La participación de las mujeres en las disciplinas STEM (ciencia, tecnología, ingeniería y matemáticas) en Centroamérica y el Caribe sigue siendo muy baja, representando menos del 25% de las graduadas en estas áreas, con cifras aún menores en ingeniería y tecnologías de la información, según reportó la Comisión Económica para América Latina y el Caribe (CEPAL). Esta situación limita el potencial de innovación y crecimiento económico en la región, además de restringir el aprovechamiento del capital humano femenino.
El informe de la CEPAL señala que la brecha de género en STEM no solo afecta las oportunidades laborales de las mujeres, sino que también impide que los países aprovechen plenamente sus recursos humanos para impulsar el desarrollo digital. Las mujeres enfrentan mayores dificultades para acceder a empleos tecnológicos y desarrollar habilidades digitales avanzadas como programación, análisis de datos e inteligencia artificial.
Los resultados del Programa para la Evaluación Internacional de los Alumnos (PISA), coordinado por la Organización para la Cooperación y el Desarrollo Económicos (OCDE), muestran que niños y niñas obtienen rendimientos similares en ciencias y matemáticas en primaria. Sin embargo, el interés de las niñas por las carreras STEM disminuye notablemente en adolescencia, con una caída marcada en áreas como tecnología e ingeniería.
La brecha se acentúa en zonas rurales, donde la falta de conectividad, normas socioculturales y escasas oportunidades refuerzan la percepción de que estas áreas no son para mujeres. La ausencia de modelos a seguir y de orientación vocacional temprana también contribuyen a este fenómeno.
Martha Ardila, directora regional de Red Hat para Centroamérica y el Caribe, destacó la importancia de acercar a niñas y adolescentes a la ciencia y la tecnología desde etapas tempranas, insistiendo en que una acción coordinada desde diversos frentes es esencial para impulsar cambios.
Desde el sector tecnológico, múltiples iniciativas buscan ampliar el acceso de niñas y jóvenes a formación digital. Empresas como Red Hat colaboran con instituciones educativas y organizaciones sin fines de lucro para crear entornos inclusivos, promoviendo así un mayor desarrollo de talento femenino.
Ardila afirmó que “la innovación sostenible solo es posible si aprovechamos todo el potencial humano disponible.
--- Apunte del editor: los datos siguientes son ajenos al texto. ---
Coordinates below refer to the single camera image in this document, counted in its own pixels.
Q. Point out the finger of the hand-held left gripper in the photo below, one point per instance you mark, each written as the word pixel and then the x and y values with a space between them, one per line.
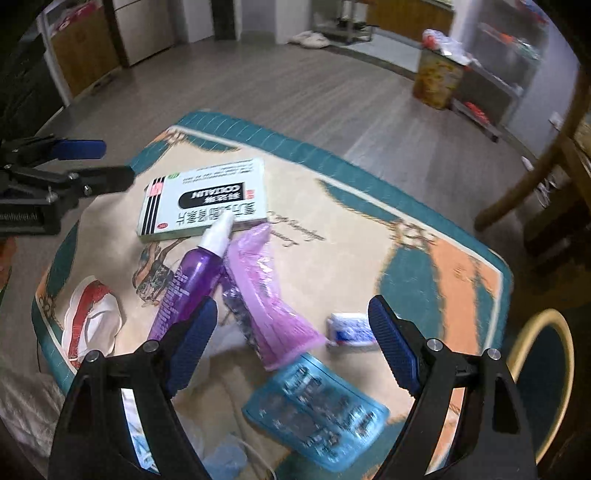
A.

Promover entornos inclusivos en ciencia y tecnología es parte de ese camino”, resaltando la necesidad de reducir la brecha de género y fomentar la diversidad en áreas clave para el avance regional.
El Banco Interamericano de Desarrollo (BID) advirtió que cerrar la brecha de género en STEM podría generar beneficios económicos sustanciales. Incrementar la participación femenina ampliaría la base de talento calificado, permitiendo enfrentar diversos desafíos globales con perspectivas más completas.
La persistencia de estas desigualdades en Centroamérica y el Caribe se atribuye tanto a factores estructurales y culturales como a deficiencias en la formación temprana y oportunidades de desarrollo profesional. Diversos actores del sector tecnológico, educativo y social hacen un llamado a una acción integral y coordinada entre gobiernos, empresas y la sociedad civil para construir un futuro más equitativo e innovador.